Would you reproduce, word for word, only the lines from the one with "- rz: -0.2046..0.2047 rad" to the end of the listing below?

### DATA BLOCK ###

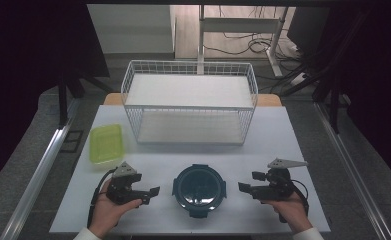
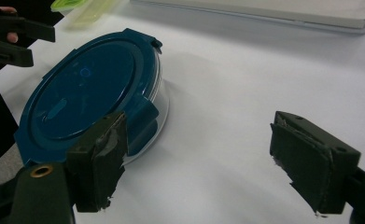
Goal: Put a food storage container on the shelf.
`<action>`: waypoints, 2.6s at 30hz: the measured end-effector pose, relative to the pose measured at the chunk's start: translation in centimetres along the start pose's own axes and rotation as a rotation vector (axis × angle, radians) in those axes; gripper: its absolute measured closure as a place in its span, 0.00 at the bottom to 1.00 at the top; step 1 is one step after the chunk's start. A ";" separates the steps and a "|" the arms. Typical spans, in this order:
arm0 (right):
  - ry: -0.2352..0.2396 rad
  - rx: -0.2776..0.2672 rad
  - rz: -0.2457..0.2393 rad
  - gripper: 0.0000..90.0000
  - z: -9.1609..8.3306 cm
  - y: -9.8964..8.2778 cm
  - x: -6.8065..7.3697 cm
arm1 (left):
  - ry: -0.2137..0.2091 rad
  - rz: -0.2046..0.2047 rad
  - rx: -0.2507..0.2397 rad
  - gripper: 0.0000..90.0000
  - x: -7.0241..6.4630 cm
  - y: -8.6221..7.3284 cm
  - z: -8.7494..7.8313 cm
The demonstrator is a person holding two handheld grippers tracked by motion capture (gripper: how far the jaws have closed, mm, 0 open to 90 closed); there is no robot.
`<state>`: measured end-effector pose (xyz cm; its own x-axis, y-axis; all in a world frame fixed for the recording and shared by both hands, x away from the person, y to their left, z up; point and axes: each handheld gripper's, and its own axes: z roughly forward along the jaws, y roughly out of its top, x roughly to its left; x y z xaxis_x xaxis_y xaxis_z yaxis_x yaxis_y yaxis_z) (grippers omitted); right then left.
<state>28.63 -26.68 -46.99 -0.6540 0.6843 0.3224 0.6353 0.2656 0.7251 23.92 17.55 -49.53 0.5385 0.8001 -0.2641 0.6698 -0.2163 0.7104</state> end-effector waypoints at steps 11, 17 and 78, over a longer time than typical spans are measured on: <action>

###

### RESULT OF THIS TASK:
  - rz: -0.2046..0.2047 rad
  - rx: -0.2507..0.2397 rad
  - gripper: 0.0000..90.0000
  - x: -7.0241..6.4630 cm
  - y: -8.6221..7.3284 cm
  - z: -8.7494..7.8313 cm
The demonstrator is a person holding two handheld grippers tracked by motion capture (gripper: how far the jaws have closed, mm, 0 open to 90 closed); there is no robot.
`<state>`: measured end-effector pose (xyz cm; its own x-axis, y-axis; all in a world frame fixed for the recording and shared by both hands, x away from the person, y to their left, z up; point and axes: each handheld gripper's, and its own axes: z roughly forward along the jaws, y roughly out of its top, x roughly to its left; x y z xaxis_x xaxis_y xaxis_z yaxis_x yaxis_y yaxis_z) (grippers omitted); right then left.
<state>28.63 -26.68 -46.99 -0.6540 0.6843 0.3224 0.6353 0.2656 0.7251 23.92 17.55 -49.53 0.5385 0.8001 -0.2641 0.6698 -0.2163 0.7104</state> end-effector waypoints at steps 11, 17 and 78, over a longer time than typical spans are measured on: <action>

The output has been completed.